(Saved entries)
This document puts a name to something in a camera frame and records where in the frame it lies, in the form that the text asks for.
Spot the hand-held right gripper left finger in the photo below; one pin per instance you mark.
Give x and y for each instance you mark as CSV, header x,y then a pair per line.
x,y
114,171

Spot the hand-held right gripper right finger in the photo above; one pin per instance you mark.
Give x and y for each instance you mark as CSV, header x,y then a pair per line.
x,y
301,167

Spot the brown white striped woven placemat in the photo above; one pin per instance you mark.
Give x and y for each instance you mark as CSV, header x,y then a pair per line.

**Problem to work on**
Top to bottom, set down the entries above word for word.

**Worked solution**
This document puts a name to something in a camera frame and records where in the frame it lies, in the form that the text asks for.
Spot the hand-held right gripper left finger in the photo below; one pin per instance you mark.
Give x and y for each instance you mark as CSV, header x,y then a pair per line.
x,y
114,171

Spot the hand-held right gripper right finger in the photo above; one pin per instance you mark.
Give x and y for each instance you mark as CSV, header x,y then a pair per line.
x,y
301,167

Spot the brown white striped woven placemat in the photo above; one pin per instance you mark.
Give x and y for each instance you mark as CSV, header x,y then a pair per line.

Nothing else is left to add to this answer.